Tuesday, December 2, 2008

So deep it didn't even bleed

Messed up. Seriously, messed up. I was planning on ranting about friendship and what it really is and junk but I totally lost my thunder. It seems that a whole lot of stuff has been going on that I knew nothing about with some of my friends. They never told me anything. I guess I’m not a good friend. I was, for a short while, mad that they thought that I wasn’t…I donno, good enough, to be told what the heck was going on. Now…maybe I’m the bad friend. I live in my world of books and information and facts. Not people, not emotions. Maybe I like it that way. Maybe I like things only being right or wrong not open to interpretation.
I’ve never told people anything, really, about myself but I expect them to tell me about them. I guess it doesn’t work that way. Now I’m at a crossroads. A big one. I can either open myself up to people and maybe get hurt even more or totally cut myself off from people even more so then I am. I really don’t know what to do. The idea of not getting hurt and not having to deal with people’s feelings is quite attracting but at the same time I really don’t know. I kinda want to have a real relationship with someone.

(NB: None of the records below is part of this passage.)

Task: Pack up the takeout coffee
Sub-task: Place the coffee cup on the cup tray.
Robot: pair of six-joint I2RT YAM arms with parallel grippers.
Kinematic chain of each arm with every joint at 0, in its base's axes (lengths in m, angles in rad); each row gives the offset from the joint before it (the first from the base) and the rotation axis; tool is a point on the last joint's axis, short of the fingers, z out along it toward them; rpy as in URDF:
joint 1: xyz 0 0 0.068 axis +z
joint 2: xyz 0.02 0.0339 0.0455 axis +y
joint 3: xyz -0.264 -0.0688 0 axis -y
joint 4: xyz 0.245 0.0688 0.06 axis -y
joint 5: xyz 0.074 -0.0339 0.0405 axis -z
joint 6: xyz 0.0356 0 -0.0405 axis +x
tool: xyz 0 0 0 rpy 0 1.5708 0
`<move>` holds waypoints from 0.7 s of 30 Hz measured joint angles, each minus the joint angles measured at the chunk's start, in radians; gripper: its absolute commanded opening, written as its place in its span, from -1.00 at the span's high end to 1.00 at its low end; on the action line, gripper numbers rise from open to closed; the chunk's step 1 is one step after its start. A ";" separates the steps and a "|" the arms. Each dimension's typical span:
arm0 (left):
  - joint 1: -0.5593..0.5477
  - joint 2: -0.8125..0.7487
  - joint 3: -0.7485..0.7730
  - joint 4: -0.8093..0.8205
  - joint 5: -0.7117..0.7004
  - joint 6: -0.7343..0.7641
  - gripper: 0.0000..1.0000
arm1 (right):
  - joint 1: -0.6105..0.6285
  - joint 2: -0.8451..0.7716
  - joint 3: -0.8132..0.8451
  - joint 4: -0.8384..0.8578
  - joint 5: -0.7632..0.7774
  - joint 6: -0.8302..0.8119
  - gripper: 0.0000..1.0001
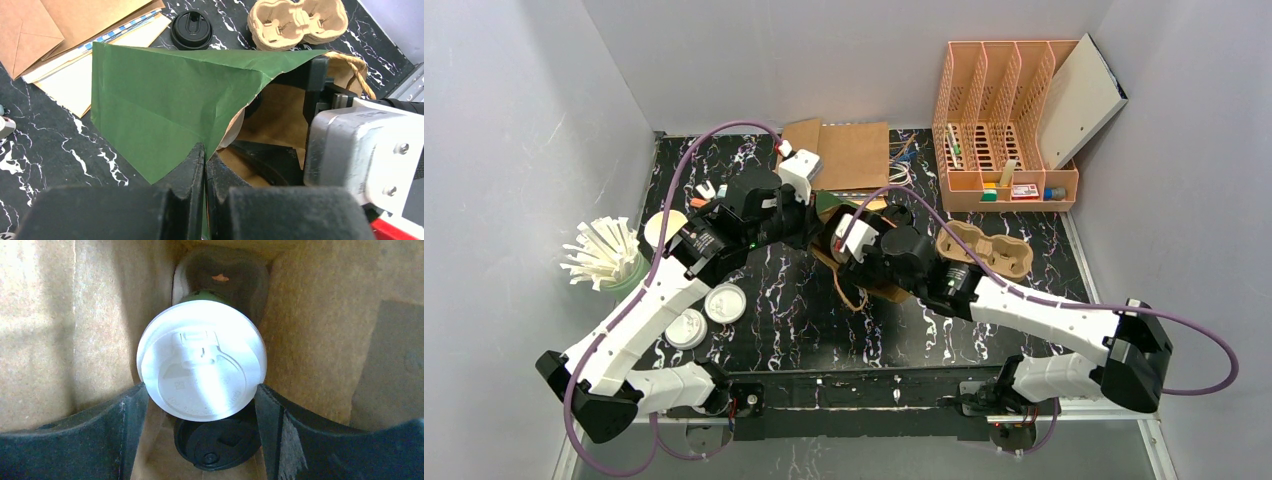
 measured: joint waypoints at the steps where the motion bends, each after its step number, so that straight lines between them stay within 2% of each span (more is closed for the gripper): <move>1: -0.001 0.000 0.000 0.002 0.000 0.000 1.00 | -0.002 -0.016 -0.019 0.014 0.004 -0.002 0.10; 21: -0.007 0.003 -0.006 0.050 0.005 -0.011 1.00 | -0.033 -0.010 -0.021 0.105 0.008 -0.024 0.12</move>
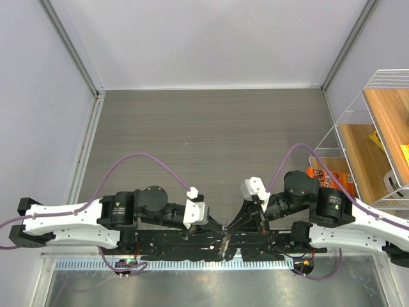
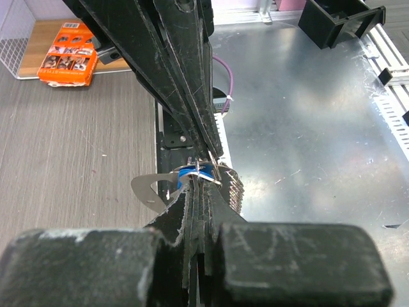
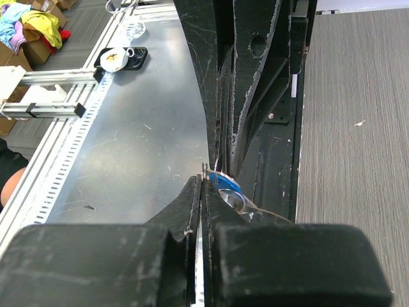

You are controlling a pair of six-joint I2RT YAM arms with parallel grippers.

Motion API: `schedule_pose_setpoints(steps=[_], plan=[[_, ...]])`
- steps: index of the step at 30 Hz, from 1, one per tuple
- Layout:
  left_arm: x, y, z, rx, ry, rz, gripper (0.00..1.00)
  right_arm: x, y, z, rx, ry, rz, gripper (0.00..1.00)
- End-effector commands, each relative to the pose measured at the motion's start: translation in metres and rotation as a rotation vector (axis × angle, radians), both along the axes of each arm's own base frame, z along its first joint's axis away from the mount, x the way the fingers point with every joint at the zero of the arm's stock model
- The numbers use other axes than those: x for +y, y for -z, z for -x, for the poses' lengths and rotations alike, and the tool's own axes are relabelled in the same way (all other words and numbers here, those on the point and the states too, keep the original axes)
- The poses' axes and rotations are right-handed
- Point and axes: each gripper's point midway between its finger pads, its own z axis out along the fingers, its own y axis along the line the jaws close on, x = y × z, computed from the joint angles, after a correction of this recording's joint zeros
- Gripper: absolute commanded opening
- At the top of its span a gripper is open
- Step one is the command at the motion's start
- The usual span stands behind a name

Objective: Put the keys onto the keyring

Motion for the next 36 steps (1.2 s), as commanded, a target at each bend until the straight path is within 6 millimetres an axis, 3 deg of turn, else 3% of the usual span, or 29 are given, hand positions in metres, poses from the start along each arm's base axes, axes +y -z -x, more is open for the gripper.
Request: schedule_pose_setpoints(steps=[1,36], plan=[[0.0,-0.017,0.006,-0.013,0.034,0.069,0.0,0.004,-0.03,0.0,-0.021,-0.003,-0.099,0.05],[0.003,-0.011,0.012,-0.053,0.046,0.071,0.0,0.001,-0.051,-0.022,0.003,0.16,-0.168,0.05]])
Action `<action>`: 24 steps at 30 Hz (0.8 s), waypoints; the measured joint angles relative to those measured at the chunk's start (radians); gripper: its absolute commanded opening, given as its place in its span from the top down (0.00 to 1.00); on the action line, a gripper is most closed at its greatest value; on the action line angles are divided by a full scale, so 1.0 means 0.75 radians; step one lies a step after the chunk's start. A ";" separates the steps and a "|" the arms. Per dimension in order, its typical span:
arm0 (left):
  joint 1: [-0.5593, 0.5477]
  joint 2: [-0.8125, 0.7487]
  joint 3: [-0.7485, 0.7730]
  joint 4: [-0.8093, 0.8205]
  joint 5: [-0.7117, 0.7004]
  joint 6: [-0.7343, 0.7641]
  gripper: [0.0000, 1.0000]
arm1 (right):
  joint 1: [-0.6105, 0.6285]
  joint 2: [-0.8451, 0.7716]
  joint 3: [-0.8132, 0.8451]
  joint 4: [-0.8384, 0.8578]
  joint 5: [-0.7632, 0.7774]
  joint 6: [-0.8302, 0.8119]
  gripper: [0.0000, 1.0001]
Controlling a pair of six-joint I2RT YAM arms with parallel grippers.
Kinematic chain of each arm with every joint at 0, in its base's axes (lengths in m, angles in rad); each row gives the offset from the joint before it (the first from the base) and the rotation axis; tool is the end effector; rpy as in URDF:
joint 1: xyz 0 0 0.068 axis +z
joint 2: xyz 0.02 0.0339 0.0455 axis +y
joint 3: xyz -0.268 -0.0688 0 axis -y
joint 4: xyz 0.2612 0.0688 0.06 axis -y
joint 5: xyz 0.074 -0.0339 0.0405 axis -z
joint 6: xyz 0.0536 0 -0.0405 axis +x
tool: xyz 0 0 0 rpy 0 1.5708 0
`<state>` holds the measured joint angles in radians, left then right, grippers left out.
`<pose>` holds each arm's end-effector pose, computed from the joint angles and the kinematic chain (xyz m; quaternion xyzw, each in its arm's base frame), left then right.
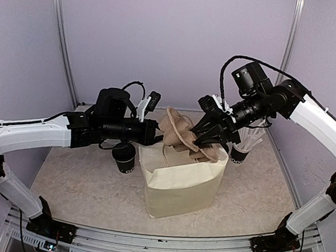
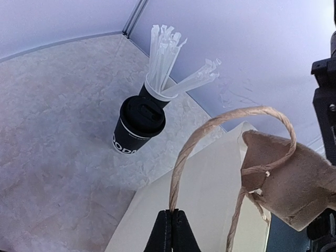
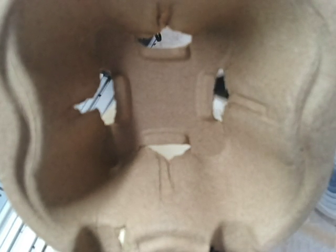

For the first time have someone who knows everything about me like I do them.
I’m not sure what to do…really



“All I want inside I still am empty

So deep that it didn't even bleed and catch me I...

I'll be just fine

Pretending I'm not

I'm far from lonely

And it's all that I've got”

EDIT - Maybe...there is some hope...

Monday, December 1, 2008

Yes, No, Maybe So

Well...ya. I'm really not a "blogger" but I told a friend of mine that I'd get one up. So, I did.

Today was okay...not bad, not good, just okay. I REALLY need to start on my Physics project but I haven't yet. Bad example. Bad role model. On the topic of role-model, I wish they weren't so expensive. Seriously, I LOVE their stuff (most of it). But whatever, I'm broke so no Role Model.